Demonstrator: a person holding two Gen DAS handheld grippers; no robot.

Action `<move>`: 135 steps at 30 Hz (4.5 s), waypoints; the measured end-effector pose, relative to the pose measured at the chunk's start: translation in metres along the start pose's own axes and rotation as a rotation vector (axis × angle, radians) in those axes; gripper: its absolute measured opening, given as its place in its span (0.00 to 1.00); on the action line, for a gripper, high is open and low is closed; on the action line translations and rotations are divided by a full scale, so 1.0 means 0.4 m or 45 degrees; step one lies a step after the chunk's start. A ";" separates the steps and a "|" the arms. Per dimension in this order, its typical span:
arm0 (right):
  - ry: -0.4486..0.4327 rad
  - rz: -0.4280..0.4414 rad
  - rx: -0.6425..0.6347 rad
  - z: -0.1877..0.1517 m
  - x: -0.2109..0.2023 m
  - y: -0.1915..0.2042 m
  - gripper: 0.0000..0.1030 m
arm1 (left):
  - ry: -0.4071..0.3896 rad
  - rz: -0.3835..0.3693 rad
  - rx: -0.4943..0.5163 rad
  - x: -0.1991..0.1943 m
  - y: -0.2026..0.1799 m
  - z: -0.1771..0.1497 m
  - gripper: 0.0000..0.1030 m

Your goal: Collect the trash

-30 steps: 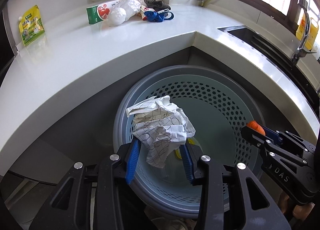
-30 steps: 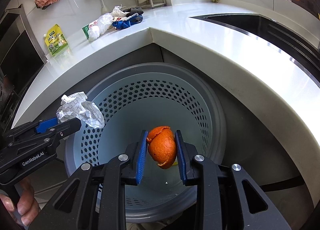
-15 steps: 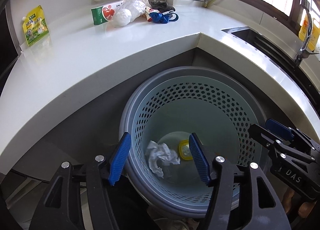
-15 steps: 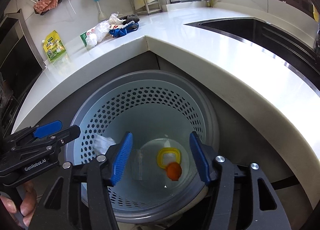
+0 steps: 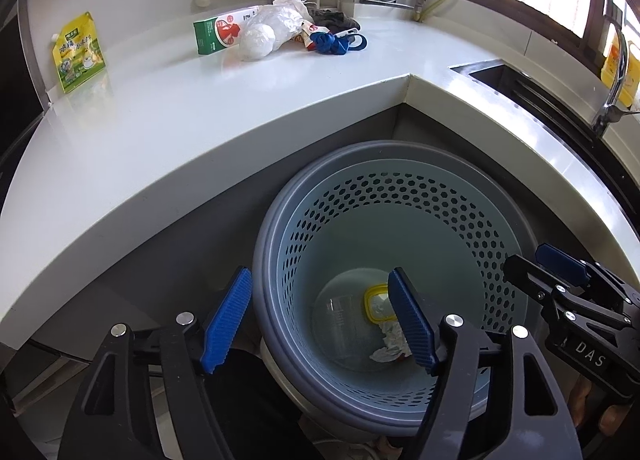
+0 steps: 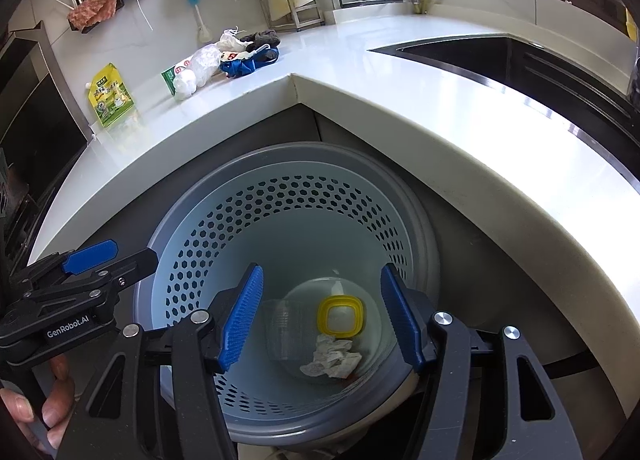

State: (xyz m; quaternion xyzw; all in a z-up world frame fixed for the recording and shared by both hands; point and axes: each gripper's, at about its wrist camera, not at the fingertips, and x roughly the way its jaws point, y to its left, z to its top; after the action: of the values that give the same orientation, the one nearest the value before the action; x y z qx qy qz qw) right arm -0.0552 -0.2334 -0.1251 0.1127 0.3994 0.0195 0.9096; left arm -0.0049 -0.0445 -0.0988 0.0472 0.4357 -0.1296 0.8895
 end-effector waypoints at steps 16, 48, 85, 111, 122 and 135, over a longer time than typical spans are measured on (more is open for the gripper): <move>-0.050 -0.004 -0.041 0.031 -0.038 0.034 0.64 | -0.096 0.032 -0.008 -0.051 0.030 0.025 0.81; -0.197 0.011 -0.072 0.247 0.010 0.071 0.72 | -0.321 0.102 -0.082 -0.050 0.135 0.259 0.89; -0.097 0.010 -0.179 0.530 0.347 0.238 0.72 | -0.295 0.177 -0.220 0.102 0.265 0.442 0.91; -0.120 0.041 -0.206 0.544 0.357 0.234 0.26 | -0.256 0.091 -0.200 0.128 0.229 0.468 0.91; -0.155 0.121 -0.070 0.523 0.287 0.142 0.25 | -0.132 0.064 -0.155 0.196 0.184 0.514 0.91; -0.158 0.151 -0.034 0.515 0.281 0.117 0.25 | -0.034 0.045 -0.165 0.251 0.182 0.537 0.62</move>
State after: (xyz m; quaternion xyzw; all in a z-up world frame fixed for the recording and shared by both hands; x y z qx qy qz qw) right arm 0.1744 -0.2128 -0.0608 0.1249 0.3346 0.0717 0.9313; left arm 0.2376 -0.0358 -0.0476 -0.0044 0.4305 -0.0859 0.8985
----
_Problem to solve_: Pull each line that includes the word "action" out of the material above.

_Output of the exercise_:
Action `<move>`: 135 steps at 30 Hz (4.5 s), waypoints; the measured end-effector pose, relative to the pose measured at the chunk's start: translation in metres along the start pose's own axes and rotation as a rotation vector (axis × angle, radians) in those axes; gripper: its absolute measured opening, given as its place in its span (0.00 to 1.00); on the action line, for a gripper, high is open and low is closed; on the action line translations and rotations are divided by a full scale, so 1.0 means 0.4 m or 45 degrees; step one lies a step after the chunk's start. A ";" separates the steps and a "|" the arms. Per dimension in this order, its typical span:
State: (xyz m; quaternion xyzw; all in a z-up world frame fixed for the recording and shared by both hands; point and axes: each gripper's, at about its wrist camera, not at the fingertips, and x roughly the way its jaws point, y to its left, z to its top; after the action: of the values that give the same orientation, the one nearest the value before the action; x y z qx qy qz qw) right arm -0.0552 -0.2334 -0.1251 0.1127 0.3994 0.0195 0.9096; left arm -0.0049 -0.0445 -0.0988 0.0472 0.4357 -0.1296 0.8895

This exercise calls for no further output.